Transcribe the listing below exactly, leaving out each image.

-- Opening Marker --

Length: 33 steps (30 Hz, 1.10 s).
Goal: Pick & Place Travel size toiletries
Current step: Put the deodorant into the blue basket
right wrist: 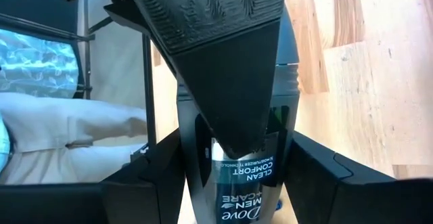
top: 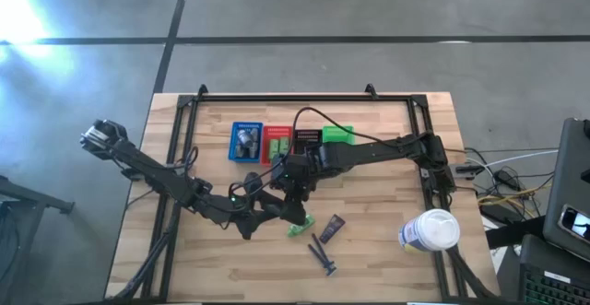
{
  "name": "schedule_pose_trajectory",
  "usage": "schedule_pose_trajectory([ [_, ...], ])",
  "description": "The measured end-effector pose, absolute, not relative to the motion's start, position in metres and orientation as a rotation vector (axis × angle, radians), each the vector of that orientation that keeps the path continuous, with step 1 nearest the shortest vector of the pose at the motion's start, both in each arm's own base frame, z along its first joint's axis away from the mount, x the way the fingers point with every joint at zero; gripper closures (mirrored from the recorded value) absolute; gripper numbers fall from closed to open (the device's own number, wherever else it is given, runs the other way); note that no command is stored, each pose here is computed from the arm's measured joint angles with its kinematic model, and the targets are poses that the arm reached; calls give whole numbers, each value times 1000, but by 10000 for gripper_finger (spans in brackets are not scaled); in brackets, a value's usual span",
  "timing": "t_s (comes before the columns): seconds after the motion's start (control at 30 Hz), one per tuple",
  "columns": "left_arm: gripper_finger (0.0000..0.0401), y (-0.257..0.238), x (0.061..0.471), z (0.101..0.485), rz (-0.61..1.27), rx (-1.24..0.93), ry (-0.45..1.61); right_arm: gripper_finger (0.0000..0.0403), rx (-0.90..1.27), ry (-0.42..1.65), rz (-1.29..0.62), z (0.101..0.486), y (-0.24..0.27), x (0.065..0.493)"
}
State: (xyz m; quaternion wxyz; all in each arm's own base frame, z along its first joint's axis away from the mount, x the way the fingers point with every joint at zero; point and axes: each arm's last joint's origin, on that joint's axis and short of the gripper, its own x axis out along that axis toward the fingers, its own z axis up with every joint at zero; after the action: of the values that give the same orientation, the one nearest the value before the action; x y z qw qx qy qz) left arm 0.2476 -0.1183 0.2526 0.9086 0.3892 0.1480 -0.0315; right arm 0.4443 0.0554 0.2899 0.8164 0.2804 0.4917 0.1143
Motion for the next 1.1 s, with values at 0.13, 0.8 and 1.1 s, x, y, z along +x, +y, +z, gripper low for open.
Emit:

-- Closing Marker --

Answer area →
Length: 33 steps (30 Hz, 1.10 s).
Goal: Pick & Place Travel size toiletries
Current step: Put the deodorant into the blue basket
right wrist: 
top: 
{
  "name": "schedule_pose_trajectory",
  "usage": "schedule_pose_trajectory([ [_, ...], ])",
  "description": "The measured end-effector pose, absolute, not relative to the motion's start, position in metres and orientation as a rotation vector (axis × angle, radians), each the vector of that orientation that keeps the path continuous, with step 1 nearest the shortest vector of the pose at the motion's start, both in each arm's own base frame, z along its first joint's axis away from the mount, x the way the fingers point with every joint at zero; gripper closures (mirrored from the recorded value) absolute; gripper numbers fall from closed to open (the device's own number, wherever else it is given, runs the other way); note that no command is stored, each pose here is computed from the arm's measured joint angles with its kinematic model, and the targets are poses that the arm reached; calls give whole numbers, each value times 1000, but by 10000 for gripper_finger (spans in brackets are not scaled); in brackets, a value's usual span",
  "timing": "t_s (comes before the columns): seconds after the motion's start (control at 30 Hz), one per tuple",
  "columns": "left_arm: gripper_finger (0.0000..0.0401), y (-0.257..0.238), x (0.061..0.471), z (0.101..0.485), rz (-0.61..1.27), rx (-1.24..0.93), ry (-0.45..1.61); right_arm: gripper_finger (0.0000..0.0403), rx (-0.90..1.27), ry (-0.42..1.65), rz (-1.29..0.62), z (0.101..0.486), y (-0.24..0.27), x (0.065..0.493)"
}
State: (xyz m; quaternion wxyz; all in each arm's own base frame, z along its first joint's axis away from the mount, x the way the fingers point with every joint at zero; point and axes: each arm's last joint's origin, on that joint's axis and short of the gripper, its own x axis out along that axis toward the fingers, its own z axis up with every joint at zero; after the action: of the values that give the same orientation, the one nearest the value before the action; x y z qw qx qy qz) left arm 0.2476 -0.1183 0.2526 0.9086 0.3892 0.1480 -0.0315; right arm 0.4443 0.0554 0.2899 0.8164 0.2804 0.4917 0.1143
Motion for the next 1.1 s, with values at 0.13, 0.8 and 1.1 s, x, y, z along +x, +y, +z, gripper low for open.
Emit:

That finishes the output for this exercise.